Do not worry, Netflix binge-watchers — you can turn your love for television into a career, just like Emily Nussbaum did.
On Wednesday, Nussbaum, a critic for The New Yorker, spoke at the Kelly Writers House and shared her experiences reviewing television shows. The event was the third and final installment in the Writing About TV series.
As Nussbaum prepared to open with a reading of a column — one she wrote about an episode of HBO’s Girls — she revealed that she had never read her work aloud before.
“Criticism by nature has this very ephemeral quality ... so I’m curious about how things hold up when you read them out loud,” she said as a disclaimer.
Nussbaum was excited to write the piece since the episode was met with such visceral responses to an “ugly girl” sleeping with a “hot guy.” She wanted to write something emotional and specific that talked about sex. While it might be awkward for some to hear Lena Dunham and Patrick Wilson’s sex scene described so graphically, Nussbaum brought the room to a chuckle with her closing comment.
“What has two thumbs and really loved this episode?” she asked. “This critic.”
Starting her career as a poetry critic for The New York Times Book Review, Nussbaum was uncomfortable writing critical reviews of poetry made “from one person, with no money, with no audience.” She is comfortable writing critically about TV shows because they are collaborative works meant for large audiences.
Nussbaum is best known for creating the Approval Matrix at New York Magazine.

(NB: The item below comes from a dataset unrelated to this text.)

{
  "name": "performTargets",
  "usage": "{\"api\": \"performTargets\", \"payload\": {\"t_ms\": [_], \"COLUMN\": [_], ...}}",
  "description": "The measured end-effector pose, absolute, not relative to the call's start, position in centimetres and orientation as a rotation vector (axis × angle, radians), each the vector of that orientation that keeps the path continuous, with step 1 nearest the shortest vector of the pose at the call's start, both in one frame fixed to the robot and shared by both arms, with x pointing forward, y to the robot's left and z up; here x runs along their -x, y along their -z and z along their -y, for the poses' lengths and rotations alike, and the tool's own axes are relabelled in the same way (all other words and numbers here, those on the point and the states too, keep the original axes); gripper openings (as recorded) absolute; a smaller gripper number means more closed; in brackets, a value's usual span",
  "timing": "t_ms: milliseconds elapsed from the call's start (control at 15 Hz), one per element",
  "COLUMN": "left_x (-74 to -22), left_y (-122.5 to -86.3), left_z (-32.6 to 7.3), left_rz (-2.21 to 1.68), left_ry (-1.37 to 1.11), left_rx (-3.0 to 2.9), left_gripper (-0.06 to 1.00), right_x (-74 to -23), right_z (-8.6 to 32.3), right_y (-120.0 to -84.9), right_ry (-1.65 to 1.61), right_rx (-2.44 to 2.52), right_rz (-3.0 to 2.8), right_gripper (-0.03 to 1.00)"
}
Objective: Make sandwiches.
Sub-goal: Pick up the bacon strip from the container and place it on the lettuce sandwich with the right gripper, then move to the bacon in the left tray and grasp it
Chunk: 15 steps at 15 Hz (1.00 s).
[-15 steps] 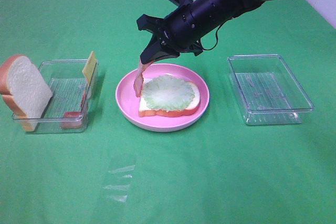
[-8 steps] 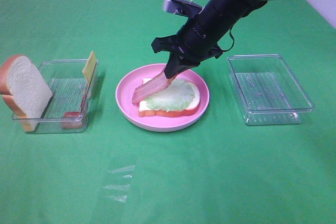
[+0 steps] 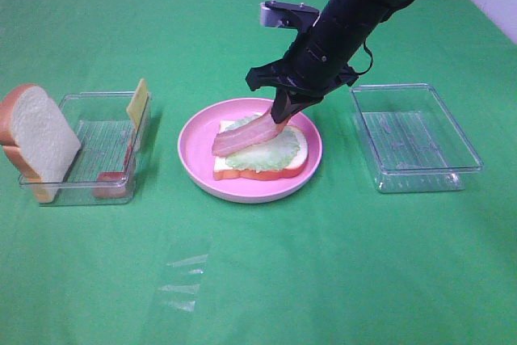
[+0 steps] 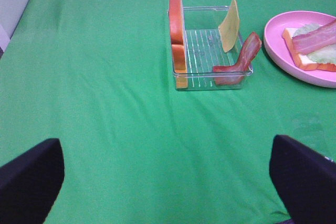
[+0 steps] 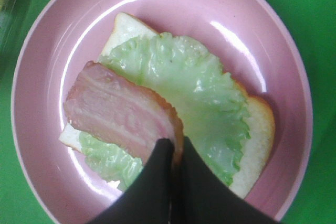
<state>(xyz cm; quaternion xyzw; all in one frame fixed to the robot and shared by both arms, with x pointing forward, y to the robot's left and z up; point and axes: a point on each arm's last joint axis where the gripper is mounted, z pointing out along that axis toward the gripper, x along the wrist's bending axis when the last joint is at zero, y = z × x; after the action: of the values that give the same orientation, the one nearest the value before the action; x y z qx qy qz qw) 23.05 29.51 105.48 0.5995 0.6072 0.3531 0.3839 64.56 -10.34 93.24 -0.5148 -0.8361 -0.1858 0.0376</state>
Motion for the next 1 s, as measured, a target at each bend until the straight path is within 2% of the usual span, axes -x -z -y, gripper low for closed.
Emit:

The charticle plots out cultural and political events of the previous week and categorizes them vertically from “highbrow” to “lowbrow” and horizontally from “despicable” to “brilliant.”

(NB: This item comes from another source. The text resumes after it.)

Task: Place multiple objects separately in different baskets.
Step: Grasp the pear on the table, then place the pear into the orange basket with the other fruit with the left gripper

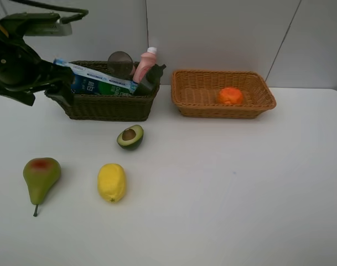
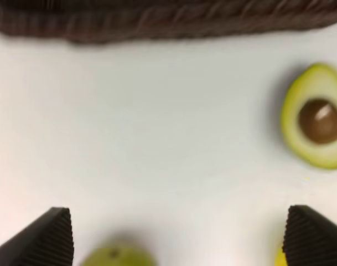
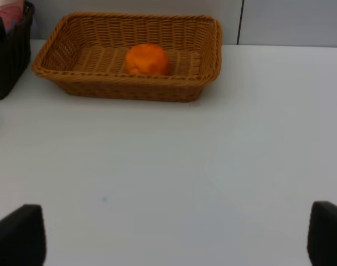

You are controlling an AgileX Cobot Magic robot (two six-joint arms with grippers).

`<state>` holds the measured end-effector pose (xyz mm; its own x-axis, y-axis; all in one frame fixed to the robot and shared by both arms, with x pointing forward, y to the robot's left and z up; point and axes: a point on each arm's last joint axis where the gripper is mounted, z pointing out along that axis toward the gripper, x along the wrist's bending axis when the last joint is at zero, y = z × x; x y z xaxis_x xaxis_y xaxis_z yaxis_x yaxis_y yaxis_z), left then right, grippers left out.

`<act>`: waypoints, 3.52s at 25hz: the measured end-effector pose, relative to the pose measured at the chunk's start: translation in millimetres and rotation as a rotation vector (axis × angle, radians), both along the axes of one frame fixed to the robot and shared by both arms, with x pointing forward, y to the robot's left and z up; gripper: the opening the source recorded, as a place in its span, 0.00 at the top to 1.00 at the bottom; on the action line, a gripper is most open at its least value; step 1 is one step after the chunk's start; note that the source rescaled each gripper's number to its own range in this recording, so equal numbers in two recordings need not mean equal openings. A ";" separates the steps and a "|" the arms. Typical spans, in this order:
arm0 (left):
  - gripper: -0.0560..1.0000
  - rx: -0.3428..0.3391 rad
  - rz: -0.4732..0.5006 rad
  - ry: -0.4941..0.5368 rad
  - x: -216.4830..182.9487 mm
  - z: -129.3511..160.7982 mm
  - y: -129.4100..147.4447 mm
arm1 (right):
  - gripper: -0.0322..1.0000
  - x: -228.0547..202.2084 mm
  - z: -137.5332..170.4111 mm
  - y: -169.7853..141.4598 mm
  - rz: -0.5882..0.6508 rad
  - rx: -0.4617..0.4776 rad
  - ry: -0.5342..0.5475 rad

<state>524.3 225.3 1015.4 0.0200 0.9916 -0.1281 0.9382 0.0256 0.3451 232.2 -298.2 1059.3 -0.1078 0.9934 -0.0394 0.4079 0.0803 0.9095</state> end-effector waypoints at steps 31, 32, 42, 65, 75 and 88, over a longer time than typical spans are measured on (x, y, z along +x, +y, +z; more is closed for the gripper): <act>0.00 0.088 0.135 0.226 -35.7 -113.5 15.0 | 0.00 0.0 0.0 0.0 0.000 0.000 0.000; 0.00 0.091 0.135 0.236 -35.5 -116.4 14.9 | 0.00 0.0 0.0 0.0 0.000 0.000 0.000; 0.00 0.091 0.139 0.268 -35.3 -126.0 14.0 | 0.00 0.0 0.0 0.0 0.000 0.000 0.000; 0.07 0.084 0.131 0.291 -37.4 -126.2 13.1 | 0.00 0.0 0.0 0.0 0.000 0.000 0.000; 0.07 0.088 0.125 0.300 -33.6 -122.7 12.1 | 0.00 0.0 0.0 0.0 0.000 0.000 0.000; 0.07 0.112 0.062 0.349 -3.6 -82.6 3.2 | 0.00 0.0 0.0 0.0 0.000 0.000 0.000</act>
<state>520.7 228.4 932.8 -0.0661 0.9978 -0.0076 0.9978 0.0662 0.0085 232.2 -298.2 1059.3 -0.1078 0.9934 -0.0394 0.4079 0.0803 0.9095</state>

“It’s a deliberately infuriating thing,” she said, adding that it is the anger that often causes people to love the matrix.
As a critic, Nussbaum understands that it is impossible to write an unbiased review and appreciates the negativity that often goes with critiquing.
“I have a distaste for people who write as if they don’t feel anything about the art,” Nussbaum said. “There’s something fun about reading a really critical review.”
Wharton freshman Peishan Huang enjoyed Nussbaum’s talk.
“She made me feel that it’s okay to take TV very seriously [and] allowed me to appreciate TV as a medium [for creative expression],” Huang said.
As for TV recommendations, Nussbaum suggests finding a new show and watching three episodes and if it does not “kick in,” drop it. Nonetheless, she feels everyone should try Freaks and Geeks and My So Called Life.